We have jurisdiction over defendant's appeal pursuant to 28 U.S.C. § 1291 and over the government's cross-appeal pursuant to 18 U.S.C. § 3742(b). We AFFIRM in part and REVERSE in part.
I. Defendant's Appeal
Around midnight on February 15, 1998, police officer Rod Gates encountered a brown van with Montana plates traveling about thirty miles per hour. Two passengers in the rear of the van, defendant and Shannon Old Elk, repeatedly looked back at Gates as he followed the van. Gates requested a registration check on the Montana plates and learned that they were registered to a different vehicle. While he was waiting for the registration check to be completed, Gates observed that the defendant and Old Elk were reaching over and under the seat and continued to look back at him. Once Gates learned that the van did not have valid plates, he activated his emergency lights. The van continued at the same speed for approximately two blocks while defendant and Old Elk reached under and around the seat in a more exaggerated manner than they had before.
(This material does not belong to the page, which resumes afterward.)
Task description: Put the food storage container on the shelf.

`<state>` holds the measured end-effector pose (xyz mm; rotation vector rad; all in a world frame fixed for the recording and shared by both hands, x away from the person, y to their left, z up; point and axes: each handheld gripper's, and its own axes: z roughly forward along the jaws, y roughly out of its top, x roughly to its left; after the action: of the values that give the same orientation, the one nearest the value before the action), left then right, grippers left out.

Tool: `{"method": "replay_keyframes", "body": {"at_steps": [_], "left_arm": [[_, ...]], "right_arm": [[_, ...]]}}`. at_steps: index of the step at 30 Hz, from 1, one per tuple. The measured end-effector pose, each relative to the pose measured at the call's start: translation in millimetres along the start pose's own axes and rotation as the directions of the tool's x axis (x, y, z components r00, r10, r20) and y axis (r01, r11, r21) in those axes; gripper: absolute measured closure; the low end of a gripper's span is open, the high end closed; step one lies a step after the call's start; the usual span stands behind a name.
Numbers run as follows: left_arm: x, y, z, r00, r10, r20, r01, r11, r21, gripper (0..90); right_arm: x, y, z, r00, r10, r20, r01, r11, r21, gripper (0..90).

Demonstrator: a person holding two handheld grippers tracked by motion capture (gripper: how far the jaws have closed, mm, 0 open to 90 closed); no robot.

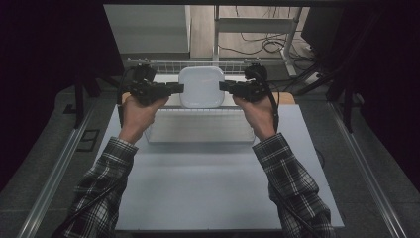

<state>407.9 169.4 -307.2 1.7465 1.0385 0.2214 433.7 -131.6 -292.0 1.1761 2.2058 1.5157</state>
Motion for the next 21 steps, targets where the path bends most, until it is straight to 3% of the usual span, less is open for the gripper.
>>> {"method": "replay_keyframes", "body": {"at_steps": [9, 12, 15, 21], "left_arm": [[0.9, -1.0, 9.8, 0.999, 0.026, -0.037, -0.026, 0.9997, 0.003, 64.0], [4.9, -3.4, 13.8, 0.9995, 0.0, -0.031, 0.0, 1.0, -0.002, 64.2], [9.6, -3.8, 15.3, 0.9997, -0.023, -0.009, 0.023, 0.9996, -0.017, 63.8], [11.7, -0.1, 19.0, 0.9993, -0.011, -0.035, 0.011, 0.9998, -0.017, 57.0]], "right_arm": [[0.8, 4.7, 9.1, 0.9995, -0.012, 0.029, 0.011, 1.0, 0.023, 64.6], [-1.9, 2.7, 16.3, 0.999, -0.015, 0.043, 0.013, 0.999, 0.04, 61.9], [-5.5, 1.8, 18.8, 0.9997, 0.007, 0.025, -0.008, 0.999, 0.038, 60.8], [-8.0, 1.7, 23.8, 0.9996, 0.022, 0.018, -0.023, 0.999, 0.045, 55.7]]}}
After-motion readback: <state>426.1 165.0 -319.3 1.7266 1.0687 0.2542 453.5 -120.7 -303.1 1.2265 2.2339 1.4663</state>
After the van pulled over, Gates approached the van and explained to the driver, Edward Notafraid, why he had stopped the vehicle. Cheney Springfield and Mark Nomee were seated beside Notafraid in the front of the van. Old Elk sat behind the passenger side of the van, while defendant sat behind the driver's side of the van. A subsequent search of the van, pursuant to Notafraid's voluntary consent, revealed drugs, drug paraphernalia and a gun. Specifically, Gates found a segment of PVC pipe and 19.68 grams of methamphetamine in a shopping bag on the rear passenger side floor to the right of where Old Elk had been sitting. Another officer found a Colt 9 millimeter semi-automatic pistol in a woman's drawstring purse on the rear floor directly in front of where defendant had been seated.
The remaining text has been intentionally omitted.